That said, large NZ employers — government agencies, listed companies, and major corporates like Fonterra, ANZ, Air New Zealand, and Spark — do use ATS at volume. Mid-market and SME roles are more likely to go straight to a hiring manager's inbox. Your resume needs to be built for both.
New Zealand sits between the US and Australian conventions, with a few distinctly local norms:
One NZ-specific note on referees: unlike the US (where "references available on request" is standard) and more like Australia, NZ employers expect named referees on the resume itself — typically two professional contacts. Include their name, title, company, phone, and email. Not having this section signals unfamiliarity with the local market.
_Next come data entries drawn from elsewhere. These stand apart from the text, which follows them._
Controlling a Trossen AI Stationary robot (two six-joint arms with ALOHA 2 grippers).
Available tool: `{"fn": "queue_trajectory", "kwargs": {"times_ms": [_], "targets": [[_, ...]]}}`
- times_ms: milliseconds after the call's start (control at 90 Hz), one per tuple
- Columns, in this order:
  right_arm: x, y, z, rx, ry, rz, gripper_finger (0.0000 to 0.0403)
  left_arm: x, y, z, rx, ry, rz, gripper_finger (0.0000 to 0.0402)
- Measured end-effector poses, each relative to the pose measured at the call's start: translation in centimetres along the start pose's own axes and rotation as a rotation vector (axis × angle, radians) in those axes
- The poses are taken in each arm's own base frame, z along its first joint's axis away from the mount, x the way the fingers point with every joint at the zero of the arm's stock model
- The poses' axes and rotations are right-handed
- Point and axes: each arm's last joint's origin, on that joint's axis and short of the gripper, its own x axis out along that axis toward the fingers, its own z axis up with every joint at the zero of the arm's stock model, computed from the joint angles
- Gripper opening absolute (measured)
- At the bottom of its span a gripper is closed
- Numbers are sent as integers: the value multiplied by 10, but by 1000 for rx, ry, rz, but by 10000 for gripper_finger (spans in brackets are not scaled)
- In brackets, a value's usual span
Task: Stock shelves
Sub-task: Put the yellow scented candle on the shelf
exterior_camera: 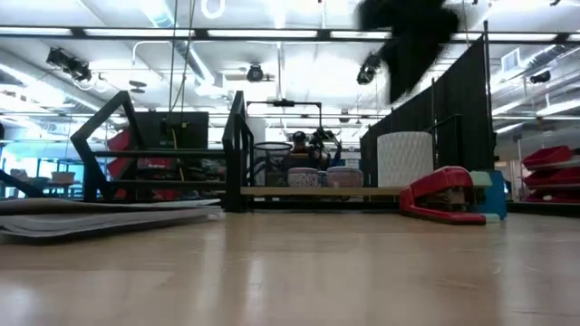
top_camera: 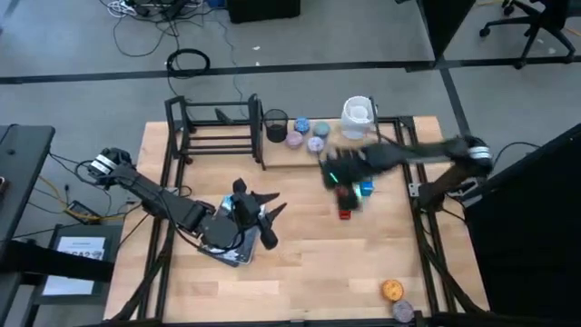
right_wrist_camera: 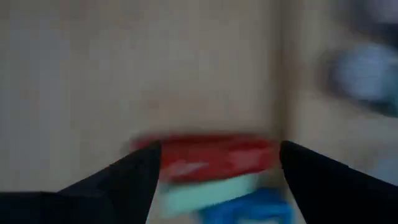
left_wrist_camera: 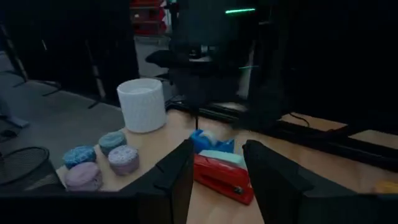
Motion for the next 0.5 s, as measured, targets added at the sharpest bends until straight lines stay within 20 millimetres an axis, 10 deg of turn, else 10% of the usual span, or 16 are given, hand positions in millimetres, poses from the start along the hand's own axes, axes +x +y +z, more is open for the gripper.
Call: {"fn": "queue_trajectory", "kwargs": {"times_ms": [244, 500], "targets": [[-9, 104, -64, 87, -60, 332, 293, 4, -6, -7, 10, 3, 0, 127], [1, 191, -98, -337, -60, 462, 293, 10, -3, -5, 31, -8, 17, 127]]}}
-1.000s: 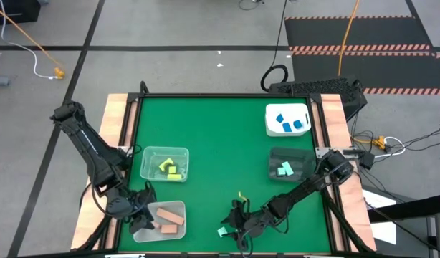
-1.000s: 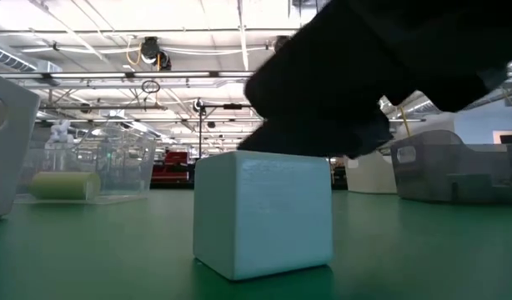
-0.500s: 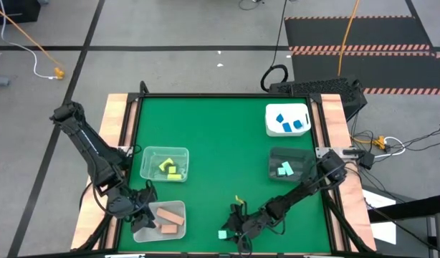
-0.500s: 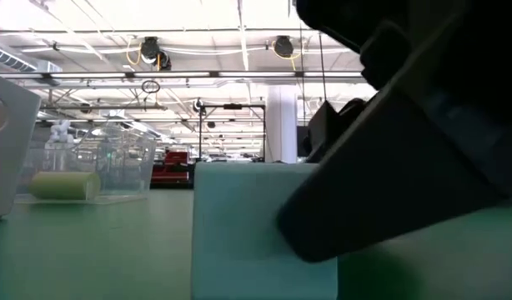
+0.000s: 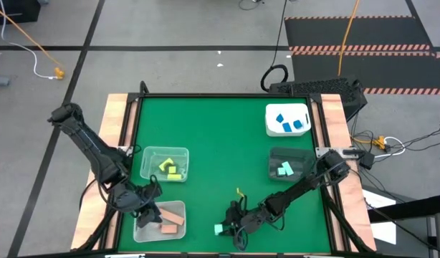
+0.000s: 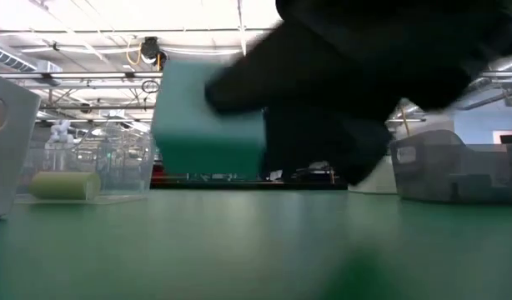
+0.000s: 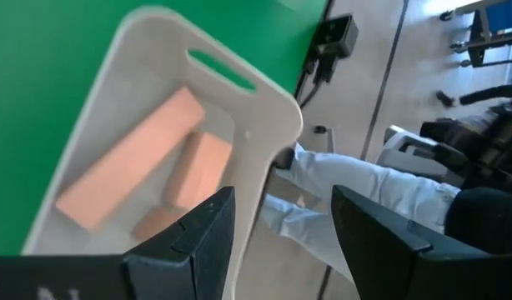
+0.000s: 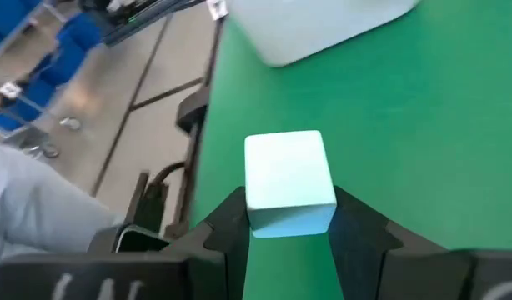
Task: Sort & place blocks by color
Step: Put the light blue block into the black bin
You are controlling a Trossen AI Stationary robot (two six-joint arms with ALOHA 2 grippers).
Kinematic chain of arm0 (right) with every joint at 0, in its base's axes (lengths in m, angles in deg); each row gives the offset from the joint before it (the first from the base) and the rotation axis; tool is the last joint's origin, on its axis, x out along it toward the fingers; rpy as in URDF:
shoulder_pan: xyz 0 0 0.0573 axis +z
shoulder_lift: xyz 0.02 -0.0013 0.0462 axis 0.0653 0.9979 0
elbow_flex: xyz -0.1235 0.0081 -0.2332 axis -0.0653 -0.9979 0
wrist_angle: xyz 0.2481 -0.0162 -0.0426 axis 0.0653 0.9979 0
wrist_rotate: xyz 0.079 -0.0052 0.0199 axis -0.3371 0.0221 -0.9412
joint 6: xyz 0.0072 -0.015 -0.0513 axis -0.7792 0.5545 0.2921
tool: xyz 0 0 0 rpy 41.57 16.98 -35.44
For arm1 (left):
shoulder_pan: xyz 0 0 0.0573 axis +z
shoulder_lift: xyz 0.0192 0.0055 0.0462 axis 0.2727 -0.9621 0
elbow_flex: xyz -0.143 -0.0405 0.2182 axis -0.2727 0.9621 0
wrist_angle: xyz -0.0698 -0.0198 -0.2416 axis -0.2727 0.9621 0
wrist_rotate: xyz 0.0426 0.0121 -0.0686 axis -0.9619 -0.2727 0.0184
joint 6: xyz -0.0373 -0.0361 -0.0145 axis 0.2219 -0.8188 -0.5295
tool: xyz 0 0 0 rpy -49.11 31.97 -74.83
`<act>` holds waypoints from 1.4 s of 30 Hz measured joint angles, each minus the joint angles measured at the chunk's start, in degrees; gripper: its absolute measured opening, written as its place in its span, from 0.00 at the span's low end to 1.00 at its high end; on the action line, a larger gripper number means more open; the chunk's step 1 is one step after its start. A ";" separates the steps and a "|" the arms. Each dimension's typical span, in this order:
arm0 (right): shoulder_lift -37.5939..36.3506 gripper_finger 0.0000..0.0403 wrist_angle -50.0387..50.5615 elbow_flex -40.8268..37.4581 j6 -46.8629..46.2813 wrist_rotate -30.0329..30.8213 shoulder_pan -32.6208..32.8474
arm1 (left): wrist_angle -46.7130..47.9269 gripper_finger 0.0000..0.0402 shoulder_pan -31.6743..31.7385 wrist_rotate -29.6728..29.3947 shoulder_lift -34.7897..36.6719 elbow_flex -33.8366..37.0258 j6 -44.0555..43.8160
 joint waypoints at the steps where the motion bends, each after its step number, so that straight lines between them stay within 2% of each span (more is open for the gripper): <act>1: -1.30 0.28 1.78 0.02 -0.54 0.06 -0.43 | -0.04 0.50 0.77 0.02 0.02 0.00 1.19; 7: -11.29 0.28 19.20 -0.02 7.16 0.09 -3.77 | -0.07 0.50 7.04 0.00 0.38 0.00 8.19; 14: -26.30 0.29 49.76 -0.02 9.86 0.40 -8.85 | -0.13 0.50 15.26 -0.12 3.21 0.00 14.34; 17: -32.33 0.29 60.86 -0.11 9.17 0.57 -10.65 | -0.15 0.50 18.98 -2.12 5.13 0.00 17.57; 19: -36.01 0.29 65.28 -1.33 8.77 0.59 -11.56 | -0.23 0.50 21.80 -5.43 6.83 0.00 20.09; 25: -47.95 0.29 69.38 -10.05 3.26 0.42 -12.46 | -1.71 0.50 29.82 -14.66 12.55 0.00 30.14; 30: -57.89 0.29 69.24 -19.28 -2.74 0.52 -12.45 | -3.92 0.50 35.40 -16.46 17.48 0.00 40.14; 33: -63.32 0.29 69.29 -23.62 -5.61 3.04 -12.43 | -7.33 0.50 38.30 -17.59 19.92 0.00 45.95; 36: -68.35 0.29 69.23 -27.02 -5.93 4.83 -12.41 | -11.79 0.50 40.76 -19.12 21.50 0.00 50.87; 42: -76.01 0.29 71.95 -33.09 -7.11 4.72 -12.41 | -20.76 0.50 44.51 -21.07 22.62 0.00 58.16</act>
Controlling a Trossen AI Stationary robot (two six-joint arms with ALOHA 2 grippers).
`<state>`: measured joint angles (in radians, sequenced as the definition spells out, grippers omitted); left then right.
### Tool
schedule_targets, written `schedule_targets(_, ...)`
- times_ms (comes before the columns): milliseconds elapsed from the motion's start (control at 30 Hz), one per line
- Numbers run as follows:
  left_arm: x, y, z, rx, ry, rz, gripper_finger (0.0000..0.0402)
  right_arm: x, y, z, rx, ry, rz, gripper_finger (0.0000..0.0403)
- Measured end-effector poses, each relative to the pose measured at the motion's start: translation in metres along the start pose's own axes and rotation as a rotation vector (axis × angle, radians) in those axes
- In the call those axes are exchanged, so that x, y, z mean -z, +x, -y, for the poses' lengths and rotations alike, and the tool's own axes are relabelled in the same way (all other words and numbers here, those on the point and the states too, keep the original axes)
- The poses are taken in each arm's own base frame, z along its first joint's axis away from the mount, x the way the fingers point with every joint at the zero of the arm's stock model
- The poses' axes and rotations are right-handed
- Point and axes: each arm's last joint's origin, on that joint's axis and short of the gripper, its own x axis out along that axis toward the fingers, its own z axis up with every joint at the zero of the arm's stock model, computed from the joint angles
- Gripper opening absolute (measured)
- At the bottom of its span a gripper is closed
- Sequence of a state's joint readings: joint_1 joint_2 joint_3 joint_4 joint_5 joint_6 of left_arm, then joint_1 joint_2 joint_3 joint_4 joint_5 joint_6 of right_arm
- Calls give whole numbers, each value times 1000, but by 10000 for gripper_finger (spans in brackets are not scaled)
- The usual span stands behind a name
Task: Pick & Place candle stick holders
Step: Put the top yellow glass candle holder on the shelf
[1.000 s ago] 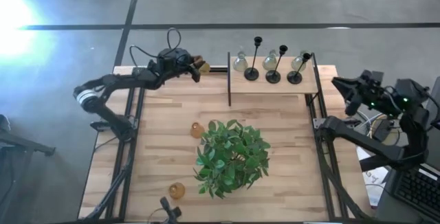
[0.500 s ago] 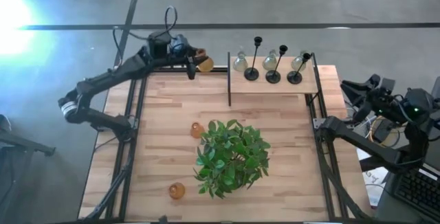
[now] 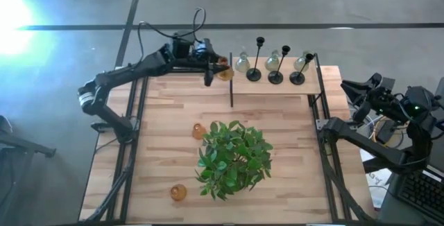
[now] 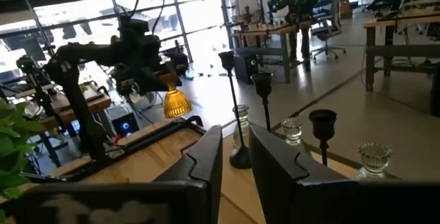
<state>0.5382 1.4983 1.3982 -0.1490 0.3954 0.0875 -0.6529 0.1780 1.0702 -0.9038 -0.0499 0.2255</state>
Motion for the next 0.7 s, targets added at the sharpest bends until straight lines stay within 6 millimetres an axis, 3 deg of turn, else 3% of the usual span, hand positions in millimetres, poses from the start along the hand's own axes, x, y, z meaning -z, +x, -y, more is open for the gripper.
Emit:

The ATS landscape in NZ is less saturated than in the US but growing fast among larger employers. The platforms most commonly used by NZ organisations include Workday, PageUp, and SEEK's own ATS integration. If you're applying through SEEK — which handles the majority of NZ job listings — your resume will often pass through an ATS layer before human review.
NZ-specific keywords that matter for ATS matching:
For roles in the public sector, local government, DHBs (now Te Whatu Ora), or education, expect additional screening for cultural competency language — particularly around Te Tiriti o Waitangi, tikanga Māori, and working in bicultural or multicultural environments. These terms aren't tokenistic additions; they're genuine screening signals for a large segment of the NZ job market.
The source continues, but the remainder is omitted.